Meanwhile, police cleared protest encampments at schools across the U.S., resulting in arrests, or were closed up voluntarily. In New York, those included the City College of New York, Fordham University, Stony Brook University and the University of Buffalo. Others nationwide included the University of New Hampshire in Durham, Northern Arizona University in Flagstaff, and Tulane University in New Orleans.

On Tuesday night, police burst into a building occupied by war protesters at Columbia University, breaking up a demonstration that had paralyzed the school.

Columbia’s chapter of the American Association of University Professors condemned the school’s leadership on Thursday for asking New York police to remove the protesters. The chapter said “the horrific police attack on our students” is now “shamefully on view for the whole world to see.”

At the University of Wisconsin in Madison, a scrum broke out early Wednesday after police with shields removed all but one tent and shoved protesters. Four officers were injured. Four people were charged with battering law enforcement.

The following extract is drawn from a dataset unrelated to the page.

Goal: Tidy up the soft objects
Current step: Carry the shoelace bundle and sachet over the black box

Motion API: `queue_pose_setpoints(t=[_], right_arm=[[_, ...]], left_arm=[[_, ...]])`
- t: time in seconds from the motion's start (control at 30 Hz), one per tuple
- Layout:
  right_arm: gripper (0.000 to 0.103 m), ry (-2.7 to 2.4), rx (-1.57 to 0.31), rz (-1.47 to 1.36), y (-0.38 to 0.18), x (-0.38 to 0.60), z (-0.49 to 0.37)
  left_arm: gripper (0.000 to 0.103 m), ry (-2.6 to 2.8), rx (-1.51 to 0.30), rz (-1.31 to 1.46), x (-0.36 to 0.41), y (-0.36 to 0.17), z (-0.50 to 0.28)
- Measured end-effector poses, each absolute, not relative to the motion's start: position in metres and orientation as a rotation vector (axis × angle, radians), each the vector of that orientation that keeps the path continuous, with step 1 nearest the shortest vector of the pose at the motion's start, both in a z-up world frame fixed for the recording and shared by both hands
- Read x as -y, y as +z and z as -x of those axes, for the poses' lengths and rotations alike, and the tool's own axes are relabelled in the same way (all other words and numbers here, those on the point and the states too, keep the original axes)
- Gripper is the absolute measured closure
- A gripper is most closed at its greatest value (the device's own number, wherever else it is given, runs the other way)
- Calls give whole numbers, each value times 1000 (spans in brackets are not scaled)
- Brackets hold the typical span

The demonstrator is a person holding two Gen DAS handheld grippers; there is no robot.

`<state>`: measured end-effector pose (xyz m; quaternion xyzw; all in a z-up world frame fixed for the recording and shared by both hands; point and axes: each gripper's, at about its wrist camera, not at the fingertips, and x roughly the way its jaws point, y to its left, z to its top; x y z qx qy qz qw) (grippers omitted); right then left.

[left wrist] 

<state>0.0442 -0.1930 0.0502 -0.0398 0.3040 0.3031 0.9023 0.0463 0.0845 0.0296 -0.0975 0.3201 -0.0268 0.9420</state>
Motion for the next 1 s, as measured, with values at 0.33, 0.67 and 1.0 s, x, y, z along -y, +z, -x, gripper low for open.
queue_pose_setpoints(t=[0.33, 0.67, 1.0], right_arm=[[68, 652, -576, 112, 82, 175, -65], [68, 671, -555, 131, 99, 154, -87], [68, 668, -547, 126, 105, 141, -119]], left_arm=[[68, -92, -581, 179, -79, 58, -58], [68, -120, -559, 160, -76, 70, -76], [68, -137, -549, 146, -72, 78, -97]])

The nationwide campus demonstrations began at Columbia on April 17 to protest Israel’s offensive in Gaza, which followed Hamas launching a deadly attack on southern Israel on Oct. 7. Militants killed about 1,200 people, most of them civilians, and took roughly 250 hostages. Vowing to stamp out Hamas, Israel has killed more than 34,000 Palestinians in the Gaza Strip, according to the Health Ministry there.

U.S. college campuses have become a flashpoint, with school leaders facing intense scrutiny over their handling of allegations of antisemitism and the right to free speech. The presidents of Harvard and the University of Pennsylvania resigned following questions at a congressional hearing about whether calls on campus for the genocide of Jews would violate the school’s conduct policy.